So often one speaks of “classicism” and “the academic tradition” in art — especially painting and sculpture. Shall we take a moment to celebrate one of the sources of this cultural and artistic heritage? The Metropolitan Museum answers, “Yes.”
After his father, Philip II of Macedonia, conquered the Aegean, Alexander the Great took great pride in continuing Philip’s campaign to unite the western world. Although Alexander ruled for only a brief time, he was able to capture his prize, spreading classical Greek ideas, arts, language, and philosophy across the entire Mediterranean.

Fragmentary Colossal Head of a Youth, Greek, 2nd century BCE, marble, 22 7/8 in. (c) Staatliche Museen zu Berlin 2016

The culture that resulted from this unification, called Hellenistic, spawned the term cosmopolitan — or “world citizen.” Trade and cultural exchanged flourished, which also resulted in a wealth of artistic production that was a synthesis of numerous civilizations, though most prominently Grecian.

Mosaic Embléma with Itinerant Musicians, Roman, 2nd century BCE, 18 7/8 x 18 1/8 in.
(c) Museo Archeologico Nazionale, Naples 2016

Featuring some 264 artworks from this dynamic period of history, “Pergamon and the Hellenistic Kingdoms of the Ancient World” is an awesome opportunity to witness firsthand ancient artistic production with a distinct classical flavor. On view now through July 17 at The Metropolitan Museum of Art in New York City, the exhibition draws particular focus to Pergamon, one of the wealthiest of the Hellenistic Kingdoms. Artistically, Pergamon is known for the dramatic relief sculptures on its “Altar of Zeus” — which stylistically draws heavily on the Parthenon frieze.

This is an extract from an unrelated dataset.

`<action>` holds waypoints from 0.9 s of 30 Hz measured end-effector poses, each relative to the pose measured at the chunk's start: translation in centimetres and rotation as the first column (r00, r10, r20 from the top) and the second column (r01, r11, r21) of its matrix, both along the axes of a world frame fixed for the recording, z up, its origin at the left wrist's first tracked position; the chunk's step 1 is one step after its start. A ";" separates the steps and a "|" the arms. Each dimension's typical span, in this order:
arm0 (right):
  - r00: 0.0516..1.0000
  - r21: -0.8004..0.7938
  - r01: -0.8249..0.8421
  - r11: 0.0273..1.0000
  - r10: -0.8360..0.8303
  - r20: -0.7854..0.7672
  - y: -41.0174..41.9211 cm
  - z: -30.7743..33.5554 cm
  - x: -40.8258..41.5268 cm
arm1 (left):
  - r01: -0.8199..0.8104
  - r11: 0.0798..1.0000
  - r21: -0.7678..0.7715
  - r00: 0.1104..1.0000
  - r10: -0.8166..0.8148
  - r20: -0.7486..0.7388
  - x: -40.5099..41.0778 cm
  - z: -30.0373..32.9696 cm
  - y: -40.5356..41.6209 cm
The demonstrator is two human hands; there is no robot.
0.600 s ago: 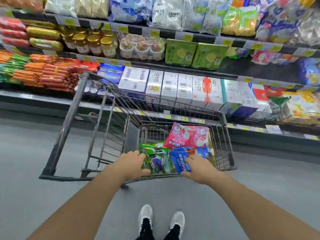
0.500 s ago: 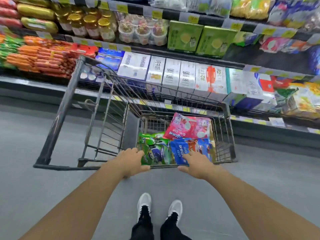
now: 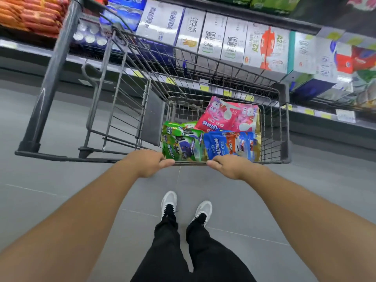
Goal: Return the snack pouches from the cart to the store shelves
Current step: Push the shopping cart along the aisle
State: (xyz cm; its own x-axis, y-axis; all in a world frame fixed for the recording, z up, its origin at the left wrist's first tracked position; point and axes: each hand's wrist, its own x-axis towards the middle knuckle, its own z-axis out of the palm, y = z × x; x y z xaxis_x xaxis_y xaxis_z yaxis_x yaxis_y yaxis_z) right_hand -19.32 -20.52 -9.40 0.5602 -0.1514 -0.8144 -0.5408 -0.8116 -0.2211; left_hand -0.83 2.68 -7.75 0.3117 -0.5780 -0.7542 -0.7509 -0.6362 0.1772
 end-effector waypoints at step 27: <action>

Hair Ornament with Bust of Athena, 2nd century BCE, gold, 4 in. (c) Benaki Museum, Athens 2016

This exhibition, however, highlights an abundance of additional objects from Pergamon, including marbles, bronzes, terracotta sculptures, jewelry, glass vessels, and much more. As the museum writes, “This is the first time in the United States that a major international loan exhibition will focus on the astonishing wealth, outstanding artistry, and technical achievements of the Hellenistic period.”
To learn more, visit The Metropolitan Museum of Art.
This article was featured in Fine Art Today, a weekly e-newsletter from Fine Art Connoisseur magazine. To start receiving Fine Art Today for free, click here.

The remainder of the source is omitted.